Data items
===============
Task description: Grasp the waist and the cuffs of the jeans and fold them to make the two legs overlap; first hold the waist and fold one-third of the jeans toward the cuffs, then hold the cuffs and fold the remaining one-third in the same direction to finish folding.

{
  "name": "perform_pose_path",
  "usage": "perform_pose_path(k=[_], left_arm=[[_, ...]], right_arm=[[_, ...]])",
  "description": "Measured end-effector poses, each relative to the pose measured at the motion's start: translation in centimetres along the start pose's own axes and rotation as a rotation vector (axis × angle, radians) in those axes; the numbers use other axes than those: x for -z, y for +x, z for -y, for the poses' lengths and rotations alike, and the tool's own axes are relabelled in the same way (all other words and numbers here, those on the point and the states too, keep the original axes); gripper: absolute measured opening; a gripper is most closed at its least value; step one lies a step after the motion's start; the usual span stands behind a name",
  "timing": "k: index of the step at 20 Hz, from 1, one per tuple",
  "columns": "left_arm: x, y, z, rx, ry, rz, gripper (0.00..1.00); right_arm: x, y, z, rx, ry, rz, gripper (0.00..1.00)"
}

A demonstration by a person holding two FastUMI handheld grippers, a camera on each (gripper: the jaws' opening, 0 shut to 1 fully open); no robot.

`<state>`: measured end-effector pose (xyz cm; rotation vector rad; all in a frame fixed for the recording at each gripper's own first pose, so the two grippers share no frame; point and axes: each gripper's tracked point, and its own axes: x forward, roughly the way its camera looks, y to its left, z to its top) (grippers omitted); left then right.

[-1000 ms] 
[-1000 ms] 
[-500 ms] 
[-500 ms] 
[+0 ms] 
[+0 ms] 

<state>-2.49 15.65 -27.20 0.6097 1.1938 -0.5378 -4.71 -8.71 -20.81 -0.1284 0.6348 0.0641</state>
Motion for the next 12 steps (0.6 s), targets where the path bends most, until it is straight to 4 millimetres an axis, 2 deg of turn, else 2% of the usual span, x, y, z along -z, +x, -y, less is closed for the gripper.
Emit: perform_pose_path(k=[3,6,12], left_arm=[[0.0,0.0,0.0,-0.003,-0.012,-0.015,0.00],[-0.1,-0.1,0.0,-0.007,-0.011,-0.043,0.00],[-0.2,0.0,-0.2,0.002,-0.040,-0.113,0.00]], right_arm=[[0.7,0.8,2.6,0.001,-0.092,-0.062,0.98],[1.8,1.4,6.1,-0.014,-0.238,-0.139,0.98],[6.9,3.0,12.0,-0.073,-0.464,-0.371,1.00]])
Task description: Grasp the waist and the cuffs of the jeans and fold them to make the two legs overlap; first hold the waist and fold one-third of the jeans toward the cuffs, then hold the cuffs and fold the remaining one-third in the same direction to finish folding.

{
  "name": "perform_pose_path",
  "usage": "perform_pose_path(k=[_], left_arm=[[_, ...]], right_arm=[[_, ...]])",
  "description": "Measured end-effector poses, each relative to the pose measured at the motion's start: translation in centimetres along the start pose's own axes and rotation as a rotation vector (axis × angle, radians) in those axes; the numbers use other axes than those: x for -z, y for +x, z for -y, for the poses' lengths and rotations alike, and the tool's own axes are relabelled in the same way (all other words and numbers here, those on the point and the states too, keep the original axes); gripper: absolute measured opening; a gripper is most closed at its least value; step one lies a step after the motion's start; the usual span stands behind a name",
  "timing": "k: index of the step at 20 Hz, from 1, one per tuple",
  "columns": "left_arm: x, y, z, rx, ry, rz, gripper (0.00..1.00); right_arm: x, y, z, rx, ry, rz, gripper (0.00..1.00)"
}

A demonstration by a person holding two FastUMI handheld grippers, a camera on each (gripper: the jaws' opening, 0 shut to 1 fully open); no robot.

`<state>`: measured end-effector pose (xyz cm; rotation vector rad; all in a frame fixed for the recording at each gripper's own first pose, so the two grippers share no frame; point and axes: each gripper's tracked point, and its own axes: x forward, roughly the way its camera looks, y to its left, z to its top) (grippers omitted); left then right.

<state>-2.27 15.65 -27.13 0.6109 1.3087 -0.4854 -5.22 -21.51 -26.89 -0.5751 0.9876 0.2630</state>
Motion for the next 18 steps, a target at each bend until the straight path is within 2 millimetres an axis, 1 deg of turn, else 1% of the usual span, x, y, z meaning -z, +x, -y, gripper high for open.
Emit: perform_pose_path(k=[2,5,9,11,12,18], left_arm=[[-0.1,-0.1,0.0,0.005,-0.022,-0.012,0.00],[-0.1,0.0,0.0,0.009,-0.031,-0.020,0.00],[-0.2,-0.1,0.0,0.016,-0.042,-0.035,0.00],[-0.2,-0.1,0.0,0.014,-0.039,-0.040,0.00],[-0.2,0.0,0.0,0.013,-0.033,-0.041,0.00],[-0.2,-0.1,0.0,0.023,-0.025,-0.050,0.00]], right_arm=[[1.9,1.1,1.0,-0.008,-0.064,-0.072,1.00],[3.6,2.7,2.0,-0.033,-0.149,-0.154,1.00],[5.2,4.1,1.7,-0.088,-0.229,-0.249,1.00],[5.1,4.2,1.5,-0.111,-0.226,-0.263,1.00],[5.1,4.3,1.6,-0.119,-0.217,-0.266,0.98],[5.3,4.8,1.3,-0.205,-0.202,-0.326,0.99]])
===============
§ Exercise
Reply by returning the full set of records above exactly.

§ Response for this exercise
Task description: Grasp the waist and the cuffs of the jeans and fold them to make the two legs overlap; first hold the waist and fold one-third of the jeans toward the cuffs, then hold the cuffs and fold the remaining one-third in the same direction to finish folding.

{
  "name": "perform_pose_path",
  "usage": "perform_pose_path(k=[_], left_arm=[[_, ...]], right_arm=[[_, ...]])",
  "description": "Measured end-effector poses, each relative to the pose measured at the motion's start: translation in centimetres along the start pose's own axes and rotation as a rotation vector (axis × angle, radians) in those axes; the numbers use other axes than those: x for -z, y for +x, z for -y, for the poses' lengths and rotations alike, and the tool's own axes are relabelled in the same way (all other words and numbers here, those on the point and the states too, keep the original axes); gripper: absolute measured opening; a gripper is most closed at its least value; step one lies a step after the motion's start; the usual span stands behind a name",
  "timing": "k: index of the step at 20 Hz, from 1, one per tuple",
  "columns": "left_arm: x, y, z, rx, ry, rz, gripper (0.00..1.00); right_arm: x, y, z, rx, ry, rz, gripper (0.00..1.00)"
}

A demonstration by a person holding two FastUMI handheld grippers, a camera on each (gripper: the jaws' opening, 0 shut to 1 fully open); no robot.

`<state>`: measured end-effector pose (xyz cm; rotation vector rad; all in a frame fixed for the recording at each gripper's own first pose, so the two grippers share no frame; point and axes: each gripper's tracked point, and its own axes: x forward, roughly the way its camera looks, y to its left, z to its top) (grippers omitted); left then right.

[-1000 ms] 
[-1000 ms] 
[-500 ms] 
[-500 ms] 
[+0 ms] 
[+0 ms] 

<state>-2.49 15.65 -27.20 0.6097 1.1938 -0.5378 -4.71 -8.71 -20.81 -0.1284 0.6348 0.0641</state>
Motion for the next 12 steps (0.6 s), targets where the path bends most, until it is straight to 4 millimetres an axis, 2 deg of turn, else 2% of the usual span, x, y, z along -z, +x, -y, less is closed for the gripper.
Emit: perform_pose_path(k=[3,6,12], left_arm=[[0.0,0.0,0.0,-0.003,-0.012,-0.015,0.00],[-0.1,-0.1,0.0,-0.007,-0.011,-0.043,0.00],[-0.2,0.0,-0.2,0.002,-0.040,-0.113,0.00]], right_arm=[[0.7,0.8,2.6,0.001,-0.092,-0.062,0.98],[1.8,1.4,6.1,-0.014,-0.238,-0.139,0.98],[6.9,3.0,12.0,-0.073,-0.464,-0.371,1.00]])
Task description: Grasp the waist and the cuffs of the jeans and fold them to make the two legs overlap; first hold the waist and fold one-third of the jeans toward the cuffs, then hold the cuffs and fold the remaining one-third in the same direction to finish folding.

{
  "name": "perform_pose_path",
  "usage": "perform_pose_path(k=[_], left_arm=[[_, ...]], right_arm=[[_, ...]])",
  "description": "Measured end-effector poses, each relative to the pose measured at the motion's start: translation in centimetres along the start pose's own axes and rotation as a rotation vector (axis × angle, radians) in those axes; the numbers use other axes than those: x for -z, y for +x, z for -y, for the poses' lengths and rotations alike, and the tool's own axes are relabelled in the same way (all other words and numbers here, those on the point and the states too, keep the original axes); gripper: absolute measured opening; a gripper is most closed at its least value; step one lies a step after the motion's start; the usual span stands behind a name",
  "timing": "k: index of the step at 20 Hz, from 1, one per tuple",
  "columns": "left_arm: x, y, z, rx, ry, rz, gripper (0.00..1.00); right_arm: x, y, z, rx, ry, rz, gripper (0.00..1.00)"
}

A demonstration by a person holding two FastUMI handheld grippers, a camera on each (gripper: the jaws' opening, 0 shut to 1 fully open); no robot.

`<state>`: measured end-effector pose (xyz cm; rotation vector rad; all in a frame fixed for the recording at each gripper's own first pose, so the two grippers share no frame; point and axes: each gripper's tracked point, and its own axes: x forward, roughly the way its camera looks, y to its left, z to its top) (grippers omitted); left then right.

<state>-2.27 15.65 -27.13 0.6109 1.3087 -0.4854 -5.22 -21.51 -26.89 -0.5751 0.9876 0.2630</state>
Motion for the next 18 steps, a target at each bend until the straight path is within 2 millimetres an axis, 1 deg of turn, else 1% of the usual span, x, y, z meaning -z, +x, -y, gripper high for open.
Emit: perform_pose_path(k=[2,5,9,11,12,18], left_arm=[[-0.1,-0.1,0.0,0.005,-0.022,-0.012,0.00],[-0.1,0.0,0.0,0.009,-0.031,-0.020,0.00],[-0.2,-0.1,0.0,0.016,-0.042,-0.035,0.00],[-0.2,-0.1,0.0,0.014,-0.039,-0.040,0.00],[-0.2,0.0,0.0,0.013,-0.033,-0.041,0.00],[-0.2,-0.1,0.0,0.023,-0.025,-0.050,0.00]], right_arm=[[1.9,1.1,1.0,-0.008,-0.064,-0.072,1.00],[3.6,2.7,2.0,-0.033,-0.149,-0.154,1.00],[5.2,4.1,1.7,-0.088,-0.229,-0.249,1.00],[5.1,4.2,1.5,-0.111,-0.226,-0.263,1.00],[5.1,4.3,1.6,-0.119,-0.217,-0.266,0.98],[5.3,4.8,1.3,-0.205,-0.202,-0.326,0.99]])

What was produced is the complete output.